-------- Information provided

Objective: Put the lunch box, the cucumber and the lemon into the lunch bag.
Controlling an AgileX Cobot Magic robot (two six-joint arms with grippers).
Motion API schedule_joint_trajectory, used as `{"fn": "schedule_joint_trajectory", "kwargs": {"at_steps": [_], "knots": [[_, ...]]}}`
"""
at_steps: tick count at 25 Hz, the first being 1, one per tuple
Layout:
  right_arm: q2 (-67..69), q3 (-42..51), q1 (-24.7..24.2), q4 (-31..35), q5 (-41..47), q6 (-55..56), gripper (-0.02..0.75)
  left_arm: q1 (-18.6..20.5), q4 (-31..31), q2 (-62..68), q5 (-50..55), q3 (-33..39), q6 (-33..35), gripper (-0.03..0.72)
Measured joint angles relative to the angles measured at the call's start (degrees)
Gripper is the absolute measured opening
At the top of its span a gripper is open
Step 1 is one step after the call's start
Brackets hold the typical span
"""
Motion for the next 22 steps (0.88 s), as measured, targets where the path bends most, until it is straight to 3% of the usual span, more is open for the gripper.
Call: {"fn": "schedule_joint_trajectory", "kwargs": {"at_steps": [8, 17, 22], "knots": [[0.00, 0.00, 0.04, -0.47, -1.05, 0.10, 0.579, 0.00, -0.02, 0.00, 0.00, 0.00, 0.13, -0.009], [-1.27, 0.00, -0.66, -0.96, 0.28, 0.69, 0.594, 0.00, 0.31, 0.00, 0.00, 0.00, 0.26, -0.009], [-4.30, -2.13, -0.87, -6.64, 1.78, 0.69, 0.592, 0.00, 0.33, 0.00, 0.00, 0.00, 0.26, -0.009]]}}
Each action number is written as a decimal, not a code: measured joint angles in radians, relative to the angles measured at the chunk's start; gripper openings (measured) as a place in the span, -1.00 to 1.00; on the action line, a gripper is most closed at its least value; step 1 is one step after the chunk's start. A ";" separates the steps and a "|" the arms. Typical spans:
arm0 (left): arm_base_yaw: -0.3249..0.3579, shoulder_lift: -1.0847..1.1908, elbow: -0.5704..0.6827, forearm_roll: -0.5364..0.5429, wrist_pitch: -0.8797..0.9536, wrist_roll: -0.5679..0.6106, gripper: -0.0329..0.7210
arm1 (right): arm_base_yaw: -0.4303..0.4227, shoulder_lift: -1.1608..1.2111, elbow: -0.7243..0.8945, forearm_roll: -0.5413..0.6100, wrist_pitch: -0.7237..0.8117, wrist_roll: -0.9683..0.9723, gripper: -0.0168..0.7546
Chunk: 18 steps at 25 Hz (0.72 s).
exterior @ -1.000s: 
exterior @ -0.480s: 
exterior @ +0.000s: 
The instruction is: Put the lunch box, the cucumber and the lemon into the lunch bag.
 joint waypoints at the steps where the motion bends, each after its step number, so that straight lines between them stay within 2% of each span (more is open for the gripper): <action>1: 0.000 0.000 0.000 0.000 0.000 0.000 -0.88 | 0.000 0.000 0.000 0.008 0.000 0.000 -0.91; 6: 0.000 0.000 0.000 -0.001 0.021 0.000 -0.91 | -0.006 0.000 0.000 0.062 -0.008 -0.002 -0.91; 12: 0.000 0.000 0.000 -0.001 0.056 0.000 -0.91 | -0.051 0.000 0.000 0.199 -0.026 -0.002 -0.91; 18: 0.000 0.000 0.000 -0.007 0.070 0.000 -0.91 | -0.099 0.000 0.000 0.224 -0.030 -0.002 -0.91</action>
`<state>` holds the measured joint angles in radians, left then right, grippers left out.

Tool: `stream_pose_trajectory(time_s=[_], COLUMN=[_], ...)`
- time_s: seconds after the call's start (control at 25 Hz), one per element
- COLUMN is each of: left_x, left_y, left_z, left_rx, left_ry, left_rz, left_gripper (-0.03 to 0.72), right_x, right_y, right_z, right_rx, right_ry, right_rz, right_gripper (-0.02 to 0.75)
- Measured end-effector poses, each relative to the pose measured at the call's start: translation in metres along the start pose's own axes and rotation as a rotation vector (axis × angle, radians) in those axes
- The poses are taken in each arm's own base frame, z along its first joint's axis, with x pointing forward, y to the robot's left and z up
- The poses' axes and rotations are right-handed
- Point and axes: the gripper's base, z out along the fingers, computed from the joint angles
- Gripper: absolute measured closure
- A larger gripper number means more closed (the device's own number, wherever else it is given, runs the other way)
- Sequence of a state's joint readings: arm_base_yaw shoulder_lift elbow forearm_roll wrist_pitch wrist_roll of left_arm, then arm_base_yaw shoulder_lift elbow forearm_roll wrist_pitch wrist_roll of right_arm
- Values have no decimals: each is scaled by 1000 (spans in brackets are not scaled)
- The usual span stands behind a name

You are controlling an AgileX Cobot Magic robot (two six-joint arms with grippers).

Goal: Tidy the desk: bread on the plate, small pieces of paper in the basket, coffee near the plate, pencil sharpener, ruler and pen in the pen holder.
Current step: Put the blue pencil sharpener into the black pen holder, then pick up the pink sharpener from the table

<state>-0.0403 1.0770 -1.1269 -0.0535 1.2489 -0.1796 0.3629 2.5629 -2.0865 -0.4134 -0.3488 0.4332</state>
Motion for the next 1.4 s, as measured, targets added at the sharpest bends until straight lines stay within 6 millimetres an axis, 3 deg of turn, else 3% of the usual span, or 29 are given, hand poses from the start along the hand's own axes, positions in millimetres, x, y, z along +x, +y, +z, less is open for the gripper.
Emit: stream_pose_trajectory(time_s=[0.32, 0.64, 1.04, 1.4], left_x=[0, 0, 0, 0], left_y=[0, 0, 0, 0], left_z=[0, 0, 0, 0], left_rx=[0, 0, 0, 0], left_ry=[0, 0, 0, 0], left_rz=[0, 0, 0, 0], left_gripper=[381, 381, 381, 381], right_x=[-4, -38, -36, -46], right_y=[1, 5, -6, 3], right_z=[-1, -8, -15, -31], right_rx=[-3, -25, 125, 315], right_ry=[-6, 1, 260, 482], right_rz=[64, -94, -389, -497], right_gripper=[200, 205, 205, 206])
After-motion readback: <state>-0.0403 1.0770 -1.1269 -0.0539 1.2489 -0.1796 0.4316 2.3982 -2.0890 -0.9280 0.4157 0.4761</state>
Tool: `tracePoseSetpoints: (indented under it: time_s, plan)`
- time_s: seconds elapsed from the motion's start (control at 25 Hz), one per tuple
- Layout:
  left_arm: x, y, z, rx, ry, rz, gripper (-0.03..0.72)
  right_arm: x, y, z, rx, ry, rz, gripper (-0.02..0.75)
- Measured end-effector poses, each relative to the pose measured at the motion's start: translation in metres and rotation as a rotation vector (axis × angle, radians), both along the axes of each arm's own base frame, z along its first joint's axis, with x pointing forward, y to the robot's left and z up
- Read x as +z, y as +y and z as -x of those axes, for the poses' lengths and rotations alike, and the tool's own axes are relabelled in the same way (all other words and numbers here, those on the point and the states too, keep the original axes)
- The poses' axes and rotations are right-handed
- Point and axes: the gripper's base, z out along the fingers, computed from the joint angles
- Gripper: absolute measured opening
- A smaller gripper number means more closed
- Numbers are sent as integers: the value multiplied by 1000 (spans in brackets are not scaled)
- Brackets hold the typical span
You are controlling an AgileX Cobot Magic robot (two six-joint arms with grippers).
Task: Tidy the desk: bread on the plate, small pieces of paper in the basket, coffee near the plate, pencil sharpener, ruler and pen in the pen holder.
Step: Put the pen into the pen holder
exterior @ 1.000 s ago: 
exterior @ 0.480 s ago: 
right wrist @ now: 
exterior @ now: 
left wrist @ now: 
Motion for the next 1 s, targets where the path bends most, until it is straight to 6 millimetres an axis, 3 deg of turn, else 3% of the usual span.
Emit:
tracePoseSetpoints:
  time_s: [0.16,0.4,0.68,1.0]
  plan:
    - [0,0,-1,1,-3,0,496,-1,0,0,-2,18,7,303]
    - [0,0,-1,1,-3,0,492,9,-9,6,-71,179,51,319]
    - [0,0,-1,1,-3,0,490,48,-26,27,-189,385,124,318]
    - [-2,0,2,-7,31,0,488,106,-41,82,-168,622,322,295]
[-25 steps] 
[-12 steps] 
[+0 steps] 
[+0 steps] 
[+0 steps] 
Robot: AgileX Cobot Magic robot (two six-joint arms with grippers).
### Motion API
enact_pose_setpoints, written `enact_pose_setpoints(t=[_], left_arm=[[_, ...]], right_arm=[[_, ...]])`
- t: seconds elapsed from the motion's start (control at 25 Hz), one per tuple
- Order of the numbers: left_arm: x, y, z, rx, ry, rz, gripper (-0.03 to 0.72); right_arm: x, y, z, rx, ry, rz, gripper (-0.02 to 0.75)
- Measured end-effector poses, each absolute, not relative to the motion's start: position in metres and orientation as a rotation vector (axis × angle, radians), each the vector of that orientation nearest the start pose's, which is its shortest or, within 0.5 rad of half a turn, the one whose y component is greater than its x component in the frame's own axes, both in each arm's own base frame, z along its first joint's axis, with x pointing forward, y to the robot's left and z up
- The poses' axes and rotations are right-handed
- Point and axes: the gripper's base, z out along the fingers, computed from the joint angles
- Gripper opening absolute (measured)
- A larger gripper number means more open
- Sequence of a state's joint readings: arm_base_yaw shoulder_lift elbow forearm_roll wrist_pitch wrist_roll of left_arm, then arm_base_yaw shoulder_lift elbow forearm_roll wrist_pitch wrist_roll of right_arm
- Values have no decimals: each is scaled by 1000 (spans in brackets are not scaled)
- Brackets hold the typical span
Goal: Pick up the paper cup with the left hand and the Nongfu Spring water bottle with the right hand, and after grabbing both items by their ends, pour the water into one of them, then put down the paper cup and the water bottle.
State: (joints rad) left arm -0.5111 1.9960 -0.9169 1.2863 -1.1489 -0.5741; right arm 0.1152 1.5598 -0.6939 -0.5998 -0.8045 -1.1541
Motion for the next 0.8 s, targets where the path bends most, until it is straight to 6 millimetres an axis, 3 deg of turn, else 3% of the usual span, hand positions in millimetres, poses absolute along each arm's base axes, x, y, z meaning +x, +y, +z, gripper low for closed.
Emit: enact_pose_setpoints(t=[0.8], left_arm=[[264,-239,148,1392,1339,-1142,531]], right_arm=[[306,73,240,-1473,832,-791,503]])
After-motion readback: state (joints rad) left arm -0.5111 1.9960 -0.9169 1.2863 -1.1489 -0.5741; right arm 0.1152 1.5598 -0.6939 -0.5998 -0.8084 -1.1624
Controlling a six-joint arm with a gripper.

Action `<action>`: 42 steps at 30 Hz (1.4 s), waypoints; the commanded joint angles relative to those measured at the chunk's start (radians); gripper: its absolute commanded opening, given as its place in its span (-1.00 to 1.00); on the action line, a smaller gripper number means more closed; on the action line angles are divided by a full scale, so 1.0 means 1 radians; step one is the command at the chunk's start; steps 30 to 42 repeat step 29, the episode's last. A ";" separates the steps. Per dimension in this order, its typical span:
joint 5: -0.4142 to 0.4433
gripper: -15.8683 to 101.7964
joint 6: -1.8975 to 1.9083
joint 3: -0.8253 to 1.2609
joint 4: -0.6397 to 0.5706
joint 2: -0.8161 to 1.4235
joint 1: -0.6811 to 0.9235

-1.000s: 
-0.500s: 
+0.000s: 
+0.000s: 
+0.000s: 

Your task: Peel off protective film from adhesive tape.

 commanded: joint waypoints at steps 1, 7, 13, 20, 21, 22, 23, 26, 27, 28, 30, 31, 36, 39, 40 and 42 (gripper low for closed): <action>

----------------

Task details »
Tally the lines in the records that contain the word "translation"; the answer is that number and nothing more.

Output »
2